DESCRIPTION OF THE TASK –
The expected output is a verbatim reprint of the lines from the beginning of the data that follows through the line that contains "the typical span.".

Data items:
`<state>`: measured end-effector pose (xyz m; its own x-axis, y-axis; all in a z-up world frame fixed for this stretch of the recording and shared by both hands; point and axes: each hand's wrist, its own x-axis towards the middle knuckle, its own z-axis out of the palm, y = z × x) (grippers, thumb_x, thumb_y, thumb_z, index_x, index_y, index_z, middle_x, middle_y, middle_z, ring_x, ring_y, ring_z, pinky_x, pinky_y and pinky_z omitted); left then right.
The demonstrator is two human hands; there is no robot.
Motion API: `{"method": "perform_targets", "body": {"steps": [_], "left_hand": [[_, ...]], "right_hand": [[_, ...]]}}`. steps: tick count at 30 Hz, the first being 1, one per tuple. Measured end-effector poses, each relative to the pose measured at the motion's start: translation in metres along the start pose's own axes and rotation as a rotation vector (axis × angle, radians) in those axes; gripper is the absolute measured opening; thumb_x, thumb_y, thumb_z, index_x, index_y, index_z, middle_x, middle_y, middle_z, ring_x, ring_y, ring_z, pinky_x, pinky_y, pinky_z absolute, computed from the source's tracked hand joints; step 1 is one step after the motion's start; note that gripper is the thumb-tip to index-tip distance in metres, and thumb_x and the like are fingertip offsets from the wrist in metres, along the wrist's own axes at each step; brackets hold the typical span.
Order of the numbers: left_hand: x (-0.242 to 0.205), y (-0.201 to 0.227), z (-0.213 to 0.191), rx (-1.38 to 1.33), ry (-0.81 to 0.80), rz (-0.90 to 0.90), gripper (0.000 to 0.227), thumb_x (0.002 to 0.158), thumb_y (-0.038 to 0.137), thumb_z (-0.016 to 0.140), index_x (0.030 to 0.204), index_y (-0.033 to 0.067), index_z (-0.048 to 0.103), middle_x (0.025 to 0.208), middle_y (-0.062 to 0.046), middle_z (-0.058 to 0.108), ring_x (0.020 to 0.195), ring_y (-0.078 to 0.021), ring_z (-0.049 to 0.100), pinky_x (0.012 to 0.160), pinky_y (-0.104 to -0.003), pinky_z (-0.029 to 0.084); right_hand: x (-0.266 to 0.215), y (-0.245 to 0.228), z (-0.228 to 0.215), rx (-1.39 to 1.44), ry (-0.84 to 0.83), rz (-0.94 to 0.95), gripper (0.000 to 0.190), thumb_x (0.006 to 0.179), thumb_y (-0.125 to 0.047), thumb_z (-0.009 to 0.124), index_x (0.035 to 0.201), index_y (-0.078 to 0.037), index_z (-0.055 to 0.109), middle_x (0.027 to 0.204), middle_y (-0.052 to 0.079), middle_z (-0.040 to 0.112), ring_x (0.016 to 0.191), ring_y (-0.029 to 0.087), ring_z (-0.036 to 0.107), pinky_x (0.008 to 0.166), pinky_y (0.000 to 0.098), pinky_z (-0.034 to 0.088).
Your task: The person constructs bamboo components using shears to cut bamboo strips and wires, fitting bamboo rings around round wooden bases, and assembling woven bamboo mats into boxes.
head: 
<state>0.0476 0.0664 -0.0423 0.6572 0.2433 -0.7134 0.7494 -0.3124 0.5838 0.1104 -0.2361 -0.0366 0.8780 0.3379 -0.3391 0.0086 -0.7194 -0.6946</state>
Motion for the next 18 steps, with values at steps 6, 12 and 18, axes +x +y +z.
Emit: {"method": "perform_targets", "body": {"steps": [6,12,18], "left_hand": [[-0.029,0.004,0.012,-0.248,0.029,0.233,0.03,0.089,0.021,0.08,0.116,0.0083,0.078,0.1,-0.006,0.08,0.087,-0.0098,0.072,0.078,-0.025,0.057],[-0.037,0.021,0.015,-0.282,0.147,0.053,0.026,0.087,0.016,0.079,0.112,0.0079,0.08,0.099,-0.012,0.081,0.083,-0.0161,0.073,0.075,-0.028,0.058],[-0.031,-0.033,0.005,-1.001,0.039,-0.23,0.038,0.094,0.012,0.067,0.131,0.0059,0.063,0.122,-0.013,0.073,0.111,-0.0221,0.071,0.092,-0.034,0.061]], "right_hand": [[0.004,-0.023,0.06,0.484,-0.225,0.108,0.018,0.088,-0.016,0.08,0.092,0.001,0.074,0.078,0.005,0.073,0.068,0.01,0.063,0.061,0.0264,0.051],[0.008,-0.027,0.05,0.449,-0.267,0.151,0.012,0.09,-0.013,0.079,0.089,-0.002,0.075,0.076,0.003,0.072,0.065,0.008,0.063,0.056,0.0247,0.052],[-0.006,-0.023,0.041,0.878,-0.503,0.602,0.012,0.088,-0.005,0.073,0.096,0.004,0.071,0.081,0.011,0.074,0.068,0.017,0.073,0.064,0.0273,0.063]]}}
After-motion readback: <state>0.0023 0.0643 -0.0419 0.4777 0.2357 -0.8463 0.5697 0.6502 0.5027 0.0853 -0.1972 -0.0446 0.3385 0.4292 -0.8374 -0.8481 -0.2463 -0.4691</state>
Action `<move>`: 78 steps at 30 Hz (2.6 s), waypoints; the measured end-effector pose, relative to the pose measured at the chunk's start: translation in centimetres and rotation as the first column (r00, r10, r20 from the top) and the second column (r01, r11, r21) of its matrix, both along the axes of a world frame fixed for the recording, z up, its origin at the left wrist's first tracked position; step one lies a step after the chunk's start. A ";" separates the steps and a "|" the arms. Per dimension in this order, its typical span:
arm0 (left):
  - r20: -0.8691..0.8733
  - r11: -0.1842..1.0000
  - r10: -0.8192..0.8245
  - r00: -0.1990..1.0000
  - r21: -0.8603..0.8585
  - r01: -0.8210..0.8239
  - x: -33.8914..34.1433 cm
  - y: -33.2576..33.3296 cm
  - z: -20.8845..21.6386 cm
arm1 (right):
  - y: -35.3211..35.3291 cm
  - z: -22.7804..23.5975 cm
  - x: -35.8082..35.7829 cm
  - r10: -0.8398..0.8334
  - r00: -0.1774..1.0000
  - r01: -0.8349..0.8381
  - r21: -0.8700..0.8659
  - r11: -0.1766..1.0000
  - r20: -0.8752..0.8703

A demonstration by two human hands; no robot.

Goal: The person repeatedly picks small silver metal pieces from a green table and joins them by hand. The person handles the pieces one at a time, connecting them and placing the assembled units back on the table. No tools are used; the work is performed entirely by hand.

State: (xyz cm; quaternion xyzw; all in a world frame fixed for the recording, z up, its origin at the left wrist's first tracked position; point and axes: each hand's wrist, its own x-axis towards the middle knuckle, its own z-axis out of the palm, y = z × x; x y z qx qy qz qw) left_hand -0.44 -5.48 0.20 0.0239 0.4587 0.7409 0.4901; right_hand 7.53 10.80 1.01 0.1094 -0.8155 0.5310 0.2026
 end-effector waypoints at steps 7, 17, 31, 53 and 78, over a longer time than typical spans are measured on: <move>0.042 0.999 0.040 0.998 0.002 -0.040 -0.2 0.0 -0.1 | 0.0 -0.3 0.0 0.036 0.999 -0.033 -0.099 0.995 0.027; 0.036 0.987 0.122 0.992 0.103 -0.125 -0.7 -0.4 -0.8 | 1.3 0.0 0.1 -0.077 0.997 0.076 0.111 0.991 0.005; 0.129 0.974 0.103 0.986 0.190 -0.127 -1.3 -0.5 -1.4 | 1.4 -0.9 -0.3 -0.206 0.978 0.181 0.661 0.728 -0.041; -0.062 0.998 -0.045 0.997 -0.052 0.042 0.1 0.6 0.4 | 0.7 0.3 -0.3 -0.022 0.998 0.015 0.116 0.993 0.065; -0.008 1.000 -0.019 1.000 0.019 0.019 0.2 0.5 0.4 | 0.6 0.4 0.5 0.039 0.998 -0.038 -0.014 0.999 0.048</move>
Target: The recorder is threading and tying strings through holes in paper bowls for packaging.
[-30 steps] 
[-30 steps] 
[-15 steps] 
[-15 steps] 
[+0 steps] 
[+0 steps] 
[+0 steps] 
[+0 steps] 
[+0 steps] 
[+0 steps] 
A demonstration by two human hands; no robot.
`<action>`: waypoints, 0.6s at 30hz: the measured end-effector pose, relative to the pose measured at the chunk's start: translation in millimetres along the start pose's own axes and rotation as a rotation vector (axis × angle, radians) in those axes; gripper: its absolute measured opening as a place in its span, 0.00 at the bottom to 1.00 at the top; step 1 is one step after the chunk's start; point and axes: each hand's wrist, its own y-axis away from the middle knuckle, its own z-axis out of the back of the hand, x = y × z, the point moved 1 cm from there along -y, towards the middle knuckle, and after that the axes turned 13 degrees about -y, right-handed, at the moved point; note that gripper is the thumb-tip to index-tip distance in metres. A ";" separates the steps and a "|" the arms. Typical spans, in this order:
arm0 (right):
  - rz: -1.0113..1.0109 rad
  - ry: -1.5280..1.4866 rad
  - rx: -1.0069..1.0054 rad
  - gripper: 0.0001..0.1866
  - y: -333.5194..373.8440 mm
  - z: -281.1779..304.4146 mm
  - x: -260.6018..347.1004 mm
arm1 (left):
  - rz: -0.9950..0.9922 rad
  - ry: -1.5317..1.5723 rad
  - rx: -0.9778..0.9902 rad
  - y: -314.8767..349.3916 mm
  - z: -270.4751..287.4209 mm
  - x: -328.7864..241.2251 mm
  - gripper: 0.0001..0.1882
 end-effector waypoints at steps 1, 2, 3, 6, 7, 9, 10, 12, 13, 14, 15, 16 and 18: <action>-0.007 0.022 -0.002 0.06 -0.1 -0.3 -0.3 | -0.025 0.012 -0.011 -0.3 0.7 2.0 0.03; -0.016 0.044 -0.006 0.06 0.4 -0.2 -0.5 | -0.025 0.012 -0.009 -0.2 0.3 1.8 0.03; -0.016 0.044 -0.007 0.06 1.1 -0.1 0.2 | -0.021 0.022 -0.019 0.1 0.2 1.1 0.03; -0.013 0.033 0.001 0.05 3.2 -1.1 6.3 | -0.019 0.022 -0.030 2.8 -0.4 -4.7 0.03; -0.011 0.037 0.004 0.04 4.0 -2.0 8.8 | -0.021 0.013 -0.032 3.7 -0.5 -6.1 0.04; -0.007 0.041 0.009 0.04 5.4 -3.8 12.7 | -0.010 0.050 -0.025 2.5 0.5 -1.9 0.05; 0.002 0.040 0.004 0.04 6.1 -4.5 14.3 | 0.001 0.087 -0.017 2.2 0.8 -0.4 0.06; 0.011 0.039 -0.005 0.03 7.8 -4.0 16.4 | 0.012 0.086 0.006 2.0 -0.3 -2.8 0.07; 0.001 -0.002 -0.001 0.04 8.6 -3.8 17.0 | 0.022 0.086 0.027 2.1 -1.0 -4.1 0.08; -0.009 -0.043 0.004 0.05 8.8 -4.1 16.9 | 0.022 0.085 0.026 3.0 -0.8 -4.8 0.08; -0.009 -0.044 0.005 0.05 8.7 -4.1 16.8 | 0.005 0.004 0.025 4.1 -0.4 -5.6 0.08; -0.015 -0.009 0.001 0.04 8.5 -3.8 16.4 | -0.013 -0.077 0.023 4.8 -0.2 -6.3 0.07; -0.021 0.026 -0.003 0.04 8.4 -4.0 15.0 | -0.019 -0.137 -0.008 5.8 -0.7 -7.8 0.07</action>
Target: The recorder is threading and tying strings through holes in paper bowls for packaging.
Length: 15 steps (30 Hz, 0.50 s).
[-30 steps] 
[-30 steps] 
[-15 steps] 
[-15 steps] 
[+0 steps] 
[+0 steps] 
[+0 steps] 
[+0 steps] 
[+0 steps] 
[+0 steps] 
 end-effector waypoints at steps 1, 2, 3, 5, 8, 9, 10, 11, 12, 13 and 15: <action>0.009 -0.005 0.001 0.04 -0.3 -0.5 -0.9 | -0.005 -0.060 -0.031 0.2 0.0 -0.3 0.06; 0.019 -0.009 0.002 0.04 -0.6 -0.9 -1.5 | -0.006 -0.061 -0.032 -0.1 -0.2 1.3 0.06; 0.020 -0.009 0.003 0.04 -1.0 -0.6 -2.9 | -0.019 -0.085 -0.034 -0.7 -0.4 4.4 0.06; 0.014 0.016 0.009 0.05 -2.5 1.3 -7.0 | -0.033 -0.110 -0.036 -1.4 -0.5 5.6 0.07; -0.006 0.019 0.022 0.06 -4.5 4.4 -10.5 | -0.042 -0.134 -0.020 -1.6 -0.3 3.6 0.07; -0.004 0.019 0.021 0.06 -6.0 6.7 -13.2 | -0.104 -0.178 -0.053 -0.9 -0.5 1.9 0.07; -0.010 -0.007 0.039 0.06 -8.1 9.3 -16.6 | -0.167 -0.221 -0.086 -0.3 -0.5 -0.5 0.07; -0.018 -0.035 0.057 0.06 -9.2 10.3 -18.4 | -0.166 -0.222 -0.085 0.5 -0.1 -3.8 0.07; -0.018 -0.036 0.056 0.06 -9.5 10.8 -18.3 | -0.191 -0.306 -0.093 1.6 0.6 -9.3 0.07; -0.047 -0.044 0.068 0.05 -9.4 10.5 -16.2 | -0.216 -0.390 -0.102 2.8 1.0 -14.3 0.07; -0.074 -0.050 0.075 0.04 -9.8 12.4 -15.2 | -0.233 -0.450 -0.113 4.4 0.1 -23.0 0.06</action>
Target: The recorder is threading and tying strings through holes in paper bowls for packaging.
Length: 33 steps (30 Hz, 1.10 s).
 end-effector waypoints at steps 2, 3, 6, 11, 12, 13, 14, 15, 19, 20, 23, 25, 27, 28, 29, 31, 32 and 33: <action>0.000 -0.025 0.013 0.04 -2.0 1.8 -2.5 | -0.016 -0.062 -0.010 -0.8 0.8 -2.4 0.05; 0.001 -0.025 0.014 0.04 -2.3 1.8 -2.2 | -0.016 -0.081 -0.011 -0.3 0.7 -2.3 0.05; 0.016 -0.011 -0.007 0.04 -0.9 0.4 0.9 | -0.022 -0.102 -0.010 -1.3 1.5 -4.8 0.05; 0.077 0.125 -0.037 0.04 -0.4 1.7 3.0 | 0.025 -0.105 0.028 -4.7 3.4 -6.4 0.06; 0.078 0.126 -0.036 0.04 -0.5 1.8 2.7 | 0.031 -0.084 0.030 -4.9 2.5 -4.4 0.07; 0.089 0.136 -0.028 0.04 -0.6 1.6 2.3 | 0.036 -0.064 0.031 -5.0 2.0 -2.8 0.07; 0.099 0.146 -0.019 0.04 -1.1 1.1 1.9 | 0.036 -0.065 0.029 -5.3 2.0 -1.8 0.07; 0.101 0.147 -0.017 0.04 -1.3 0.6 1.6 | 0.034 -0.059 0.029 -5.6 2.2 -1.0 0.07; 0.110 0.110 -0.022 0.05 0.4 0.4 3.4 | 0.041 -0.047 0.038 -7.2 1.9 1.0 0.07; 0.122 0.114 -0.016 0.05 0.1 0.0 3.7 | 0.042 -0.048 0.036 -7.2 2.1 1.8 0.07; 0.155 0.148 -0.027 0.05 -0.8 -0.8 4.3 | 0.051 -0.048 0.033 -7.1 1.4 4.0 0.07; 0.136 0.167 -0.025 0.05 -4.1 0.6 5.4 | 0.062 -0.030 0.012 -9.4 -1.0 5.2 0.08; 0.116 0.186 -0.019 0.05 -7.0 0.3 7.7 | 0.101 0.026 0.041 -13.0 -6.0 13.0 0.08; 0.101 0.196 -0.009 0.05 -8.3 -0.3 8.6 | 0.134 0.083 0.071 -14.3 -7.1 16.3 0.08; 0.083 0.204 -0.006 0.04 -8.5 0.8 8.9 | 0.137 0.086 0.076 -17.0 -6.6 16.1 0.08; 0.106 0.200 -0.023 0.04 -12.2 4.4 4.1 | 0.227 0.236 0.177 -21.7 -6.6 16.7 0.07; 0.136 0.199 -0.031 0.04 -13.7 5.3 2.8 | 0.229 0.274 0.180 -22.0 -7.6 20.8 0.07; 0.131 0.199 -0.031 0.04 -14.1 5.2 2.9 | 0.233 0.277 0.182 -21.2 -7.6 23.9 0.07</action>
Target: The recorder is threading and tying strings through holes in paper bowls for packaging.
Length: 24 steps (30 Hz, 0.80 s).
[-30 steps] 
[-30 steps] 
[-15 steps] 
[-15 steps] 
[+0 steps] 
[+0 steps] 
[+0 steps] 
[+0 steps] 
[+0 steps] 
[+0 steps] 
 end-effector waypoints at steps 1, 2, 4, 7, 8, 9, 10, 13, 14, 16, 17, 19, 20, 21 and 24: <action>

OUTPUT OF THE EXERCISE –
`<state>`: measured end-effector pose (xyz m; its own x-axis, y-axis; all in a z-up world frame fixed for this stretch of the recording and shared by both hands; point and axes: each hand's wrist, its own x-axis towards the middle knuckle, its own z-axis out of the palm, y = z × x) (grippers, thumb_x, thumb_y, thumb_z, index_x, index_y, index_z, middle_x, middle_y, middle_z, ring_x, ring_y, ring_z, pinky_x, pinky_y and pinky_z omitted); left then right.
The demonstrator is two human hands; there is no robot.
Motion API: `{"method": "perform_targets", "body": {"steps": [_], "left_hand": [[_, ...]], "right_hand": [[_, ...]]}}`. steps: tick count at 30 Hz, the first being 1, one per tuple. Measured end-effector poses, each relative to the pose measured at the motion's start: translation in metres along the start pose's own axes and rotation as a rotation vector (axis × angle, radians) in those axes; gripper is the absolute measured opening; thumb_x, thumb_y, thumb_z, index_x, index_y, index_z, middle_x, middle_y, middle_z, ring_x, ring_y, ring_z, pinky_x, pinky_y, pinky_z absolute, computed from the source's tracked hand joints; step 1 is one step after the motion's start; note that gripper is the thumb-tip to index-tip distance in metres, and thumb_x and the like are fingertip offsets from the wrist in metres, along the wrist's own axes at each step; brackets hold the typical span.

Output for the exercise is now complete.